Is Mitt Romney's 12 Million Jobs Plan Really Doable?
Mitt Romney's plan to create 12 million jobs in his first term as president is being criticized as hyperbole, political fantasy, and pie-in-the-sky.
But is it? History can help answer the question. But, as has been brought home to us during the presidential campaign, history can be read in different ways.
Romney critics can rightly point out that the only times in the postwar era when the U.S. economy generated a net increase of 12 million or more jobs in a period of four consecutive years were during the Ford-Carter years and the Clinton years. From 1976-1979 jobs increased by 12.9 million and from 1997-2000 they rose by 12.1 million.
At first blush, such robust four-year job growth indeed seems like a rare event - happening only twice in over six decades - tough to repeat.
But is that the way to look at it?
Over the long run the economy, including the working-age population and employment, has trended upward. It's called growth.
The level of payroll jobs today is three times higher than in the early postwar years, two-thirds higher than in the mid-1970s, and about 10 percent higher than in the mid-1990s. Therefore, with a larger base, the same rate of employment growth yields a larger number of jobs today than in the past. Thus, it takes a smaller employment growth rate today to generate 12 million jobs than it did in the past. A growing giant takes bigger steps.
Take the most recent period of high job growth, the mid-1990s, in years when the average annual rate of increase was 2.6 percent. Over a four year period that would boost the number of jobs by over 10 percent. Applying that percentage to today's level of jobs yields an annual increase in payroll employment of 3.4 million jobs a year or 13.6 million over a four year period. That's 1.6 million more than Romney's 12 million. .

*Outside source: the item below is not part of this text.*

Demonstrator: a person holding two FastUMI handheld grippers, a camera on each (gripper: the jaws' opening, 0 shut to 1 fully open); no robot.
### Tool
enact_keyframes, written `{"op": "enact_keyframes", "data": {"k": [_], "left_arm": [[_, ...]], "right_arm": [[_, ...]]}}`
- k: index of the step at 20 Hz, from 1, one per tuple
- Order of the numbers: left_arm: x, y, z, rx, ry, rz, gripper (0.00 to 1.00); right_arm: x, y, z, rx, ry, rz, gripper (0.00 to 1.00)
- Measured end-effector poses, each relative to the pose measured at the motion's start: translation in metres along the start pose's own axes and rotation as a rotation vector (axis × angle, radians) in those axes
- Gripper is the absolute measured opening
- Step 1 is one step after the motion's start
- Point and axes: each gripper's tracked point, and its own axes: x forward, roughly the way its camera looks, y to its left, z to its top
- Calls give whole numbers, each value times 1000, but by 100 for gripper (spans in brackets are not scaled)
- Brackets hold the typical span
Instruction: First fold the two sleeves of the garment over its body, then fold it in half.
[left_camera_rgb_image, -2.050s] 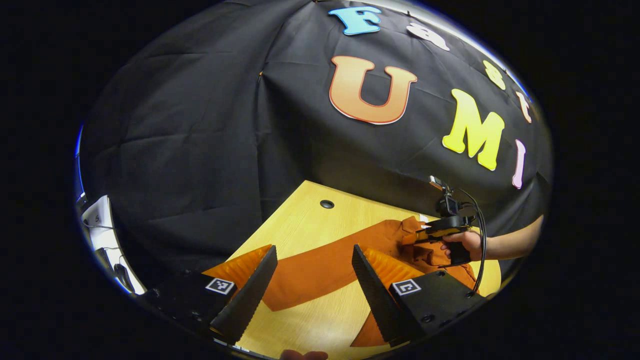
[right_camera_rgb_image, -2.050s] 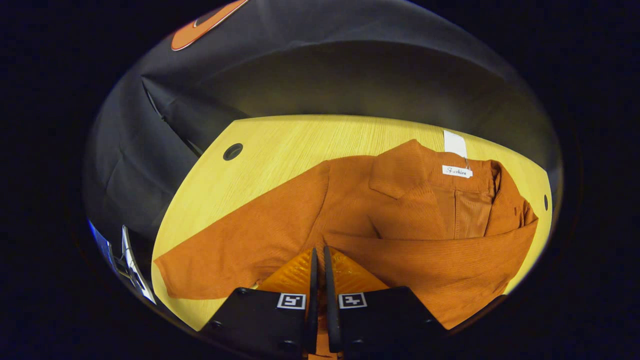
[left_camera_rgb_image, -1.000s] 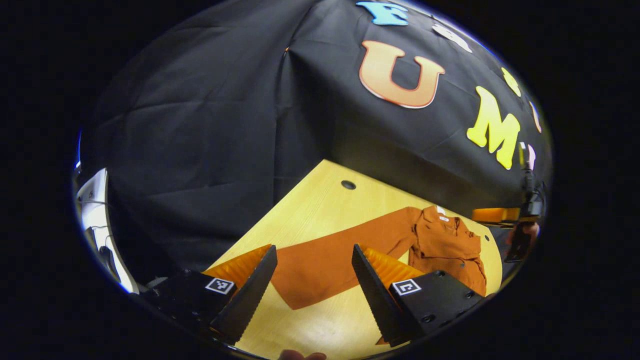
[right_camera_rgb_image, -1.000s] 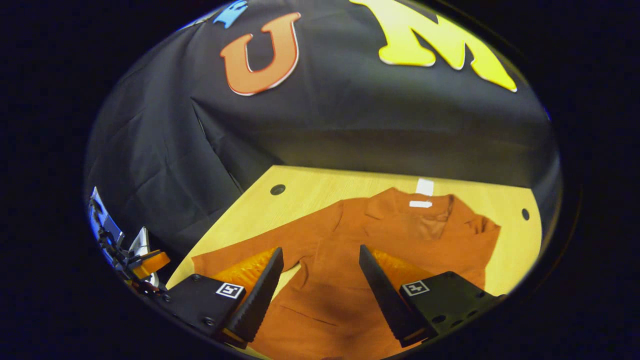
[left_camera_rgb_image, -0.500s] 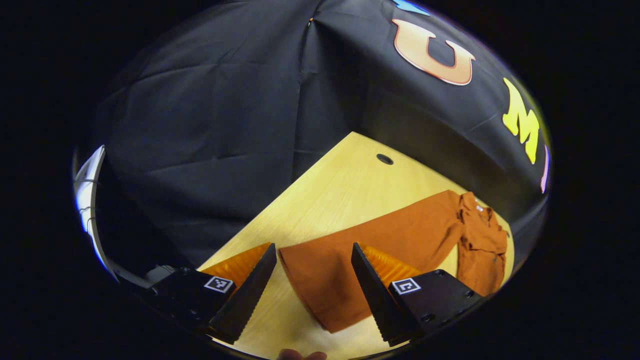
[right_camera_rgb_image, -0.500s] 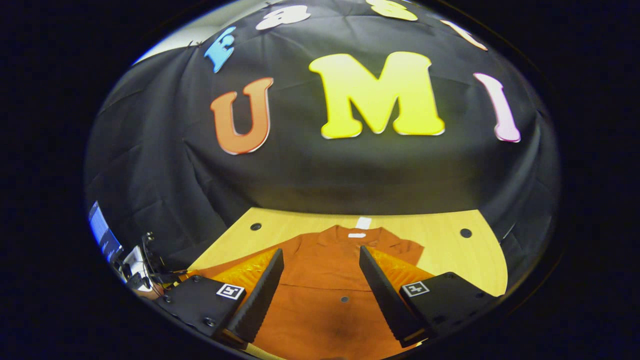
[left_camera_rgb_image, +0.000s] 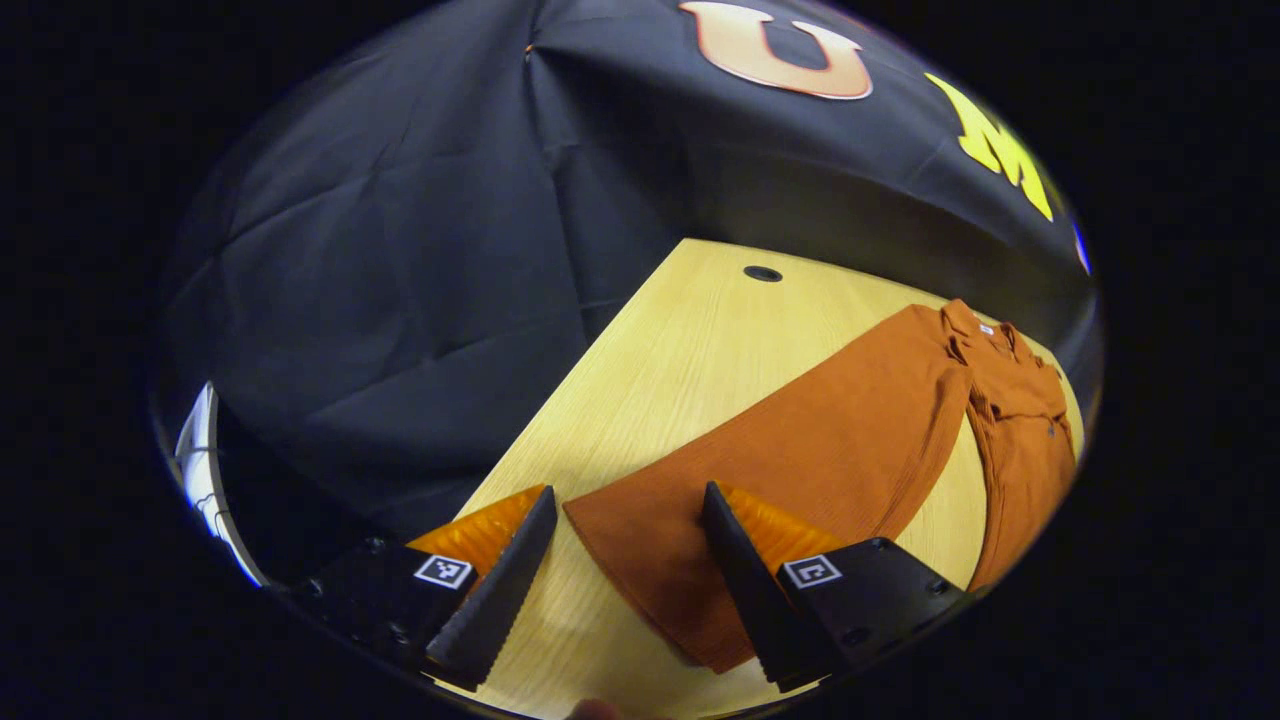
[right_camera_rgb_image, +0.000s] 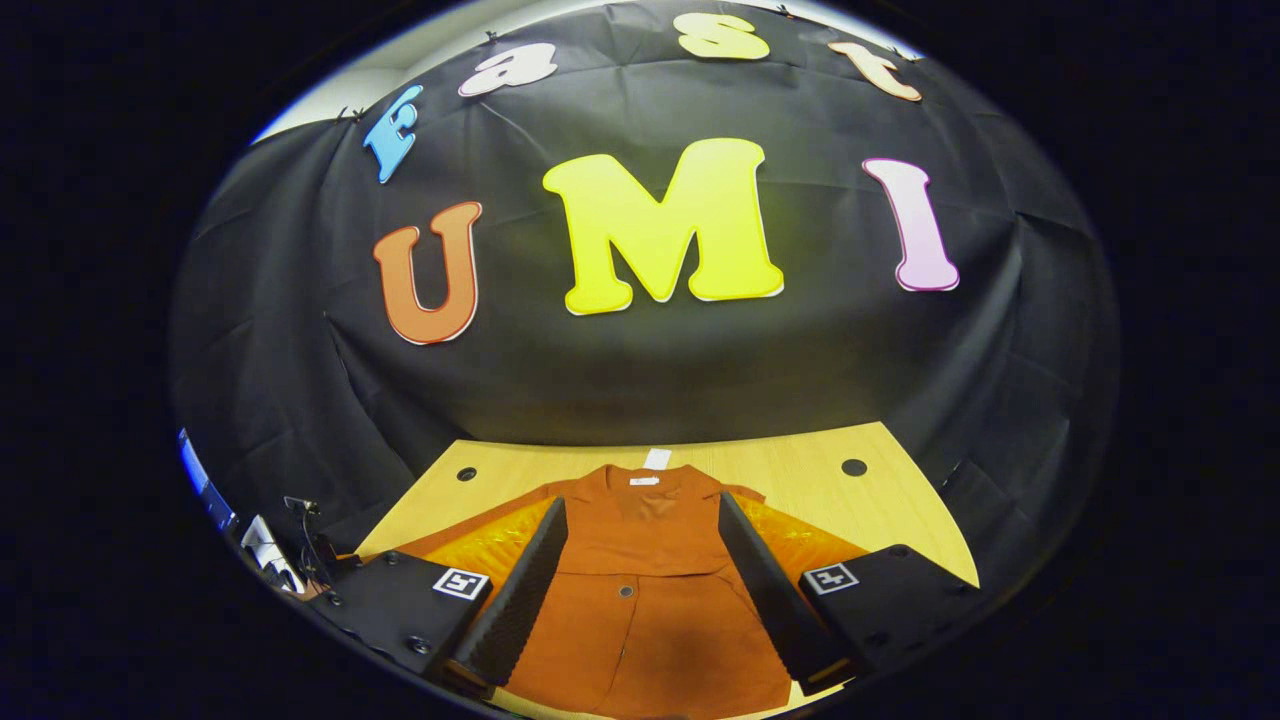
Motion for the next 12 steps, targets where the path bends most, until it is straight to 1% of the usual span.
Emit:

To meet his 12 million job goal in the next four years, Romney needs an average annual increase in jobs of 2.2 percent. Since 1948 there have been six times when jobs have risen at that rate or higher over a four year period or longer: 1950-1953, 1962-1969, 1971-1974, 1976-1979, 1984-1989, and 1994-2000.
Clearly, the fulfillment of Mitt Romney's pledge would not require an unrealistic rate of employment growth.
A four percent average annual economic growth rate for the recovery years 2013-2016 would likely be sufficient to the task, a quite feasible goal and one that could very well be exceeded. It's true that a delay in implementing Romney's economic agenda could be problematic. On the other hand, his election victory would probably provide an immediate psychological boost, wash away uncertainty, and encourage businesses to follow through on their now stalled plans to invest and hire. And in the months following, a further impetus could be expected to kick in as the economic effects of tax rate cuts, reduced federal spending, regulatory reform, and other Romney policies make themselves felt.
The critics are wrong. The Romney job plan is entirely doable.